Oh thank god its not just me, I noticed years ago this phenomena, not always! but very often if I lay in bed trying to nod off again in the morning, it can give me the headache all day, its that headache that really feels inflamation inside the head lol, and your eye feels like it is bulging a bit, and you feel dumb n weak all day, but yes if you just get up immediately, you can guarantee a headache free day! we need alarms that say" hey you, get up, hey get up now, don't you dare go back to sleep, etc etc. it could be related to out high metabolism and adrenaline filled bike riding, our minds start thinking of riding, so our body adjusts to this, but we just try to stay still in bed.


----------



## AuroraSaab (3 Nov 2019)

Headache after a lie in or prolonged sleep is often dehydration. Anybody getting frequent bad headaches, especially if accompanied by vomiting, should have a check with their gp just to be sure.


----------



## DavdH22 (10 Jan 2020)

Globalti said:


> I'm really heartened to know I'm not alone!
> 
> Does anybody have any theories as to why it happens?

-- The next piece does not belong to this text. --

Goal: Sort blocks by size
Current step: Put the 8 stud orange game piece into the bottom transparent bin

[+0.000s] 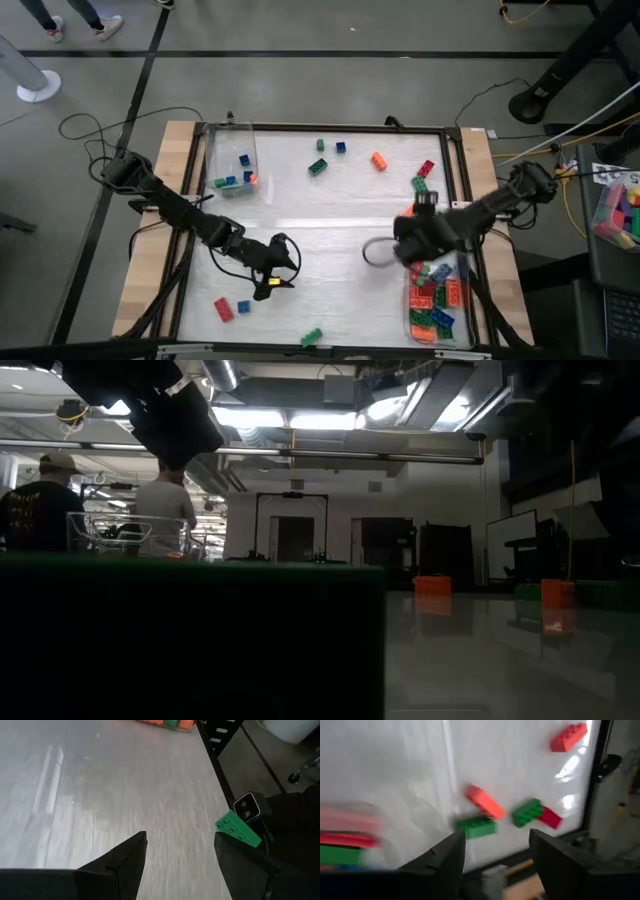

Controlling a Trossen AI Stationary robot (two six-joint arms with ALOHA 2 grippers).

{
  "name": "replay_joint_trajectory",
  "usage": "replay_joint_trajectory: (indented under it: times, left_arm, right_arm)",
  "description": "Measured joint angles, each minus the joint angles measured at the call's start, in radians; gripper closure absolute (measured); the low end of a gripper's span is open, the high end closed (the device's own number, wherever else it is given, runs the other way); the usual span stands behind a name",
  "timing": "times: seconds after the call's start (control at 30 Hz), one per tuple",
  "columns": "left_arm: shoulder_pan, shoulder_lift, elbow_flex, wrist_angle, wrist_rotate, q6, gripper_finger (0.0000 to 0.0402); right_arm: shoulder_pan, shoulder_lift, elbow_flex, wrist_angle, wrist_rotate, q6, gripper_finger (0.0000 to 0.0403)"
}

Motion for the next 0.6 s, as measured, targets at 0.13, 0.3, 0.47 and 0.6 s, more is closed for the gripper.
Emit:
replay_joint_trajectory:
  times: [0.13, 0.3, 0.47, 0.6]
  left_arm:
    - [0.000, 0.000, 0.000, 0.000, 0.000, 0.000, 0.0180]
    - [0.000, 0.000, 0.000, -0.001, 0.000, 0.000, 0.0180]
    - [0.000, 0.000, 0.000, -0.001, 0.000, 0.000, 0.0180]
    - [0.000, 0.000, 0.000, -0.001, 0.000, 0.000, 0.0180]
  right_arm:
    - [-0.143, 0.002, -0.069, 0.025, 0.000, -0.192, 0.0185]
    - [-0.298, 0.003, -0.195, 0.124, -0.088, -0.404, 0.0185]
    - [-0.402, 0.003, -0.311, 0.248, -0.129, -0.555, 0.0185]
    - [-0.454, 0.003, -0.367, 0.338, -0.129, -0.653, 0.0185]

Hey I know this was posted about a decade ago, but did you ever figure it out? The same thing has been happening to me and it's unbearable.


----------



## Phaeton (10 Jan 2020)

DavdH22 said:


> Hey I know this was posted about a decade ago, but did you ever figure it out? The same thing has been happening to me and it's unbearable.


I wondered why the link didn't work


----------



## vickster (10 Jan 2020)

DavdH22 said:


> Hey I know this was posted about a decade ago, but did you ever figure it out? The same thing has been happening to me and it's unbearable.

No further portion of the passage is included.